====== GIVEN RECORDS
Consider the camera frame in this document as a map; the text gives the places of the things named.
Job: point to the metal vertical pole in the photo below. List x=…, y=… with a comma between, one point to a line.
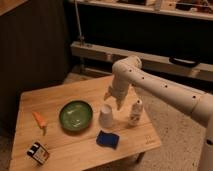
x=81, y=37

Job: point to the wooden low table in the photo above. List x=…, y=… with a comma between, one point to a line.
x=71, y=151

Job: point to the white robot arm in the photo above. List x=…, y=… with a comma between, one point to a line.
x=193, y=102

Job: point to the white small bottle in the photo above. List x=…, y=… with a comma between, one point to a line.
x=135, y=113

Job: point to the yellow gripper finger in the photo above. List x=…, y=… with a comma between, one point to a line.
x=119, y=103
x=107, y=94

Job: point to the grey metal shelf beam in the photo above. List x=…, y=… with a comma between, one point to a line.
x=151, y=62

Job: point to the black handle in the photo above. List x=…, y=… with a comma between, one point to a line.
x=184, y=63

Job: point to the orange toy carrot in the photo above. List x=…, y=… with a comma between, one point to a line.
x=40, y=121

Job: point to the green round plate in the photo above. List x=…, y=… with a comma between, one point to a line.
x=76, y=116

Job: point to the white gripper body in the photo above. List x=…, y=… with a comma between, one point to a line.
x=119, y=89

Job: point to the blue sponge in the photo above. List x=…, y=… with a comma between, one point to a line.
x=107, y=139
============
◆ **YOUR ASSIGNMENT**: An exact reproduction of the data is required, with pictures excluded.

◆ **EXERCISE SOLUTION**:
Consider the camera frame in this document as a map; the text gives the places of the things named.
Job: point to the metal vertical pole in the photo below. List x=…, y=… with a comma between, one point to a line.
x=81, y=37

Job: point to the wooden low table in the photo above. List x=…, y=… with a comma between, one point to a line.
x=71, y=151

Job: point to the white robot arm in the photo above. List x=…, y=… with a comma between, one point to a line.
x=193, y=102

Job: point to the white small bottle in the photo above. List x=…, y=… with a comma between, one point to a line.
x=135, y=113

Job: point to the yellow gripper finger in the photo above. List x=…, y=… with a comma between, one point to a line.
x=119, y=103
x=107, y=94

Job: point to the grey metal shelf beam in the photo above. List x=…, y=… with a comma between, one point to a line.
x=151, y=62

Job: point to the black handle in the photo above. List x=…, y=… with a comma between, one point to a line.
x=184, y=63

Job: point to the orange toy carrot in the photo above. List x=…, y=… with a comma between, one point to a line.
x=40, y=121

Job: point to the green round plate in the photo above. List x=…, y=… with a comma between, one point to a line.
x=76, y=116

Job: point to the white gripper body in the photo above. List x=…, y=… with a comma between, one point to a line.
x=119, y=89

Job: point to the blue sponge in the photo above. List x=…, y=… with a comma between, one point to a line.
x=107, y=139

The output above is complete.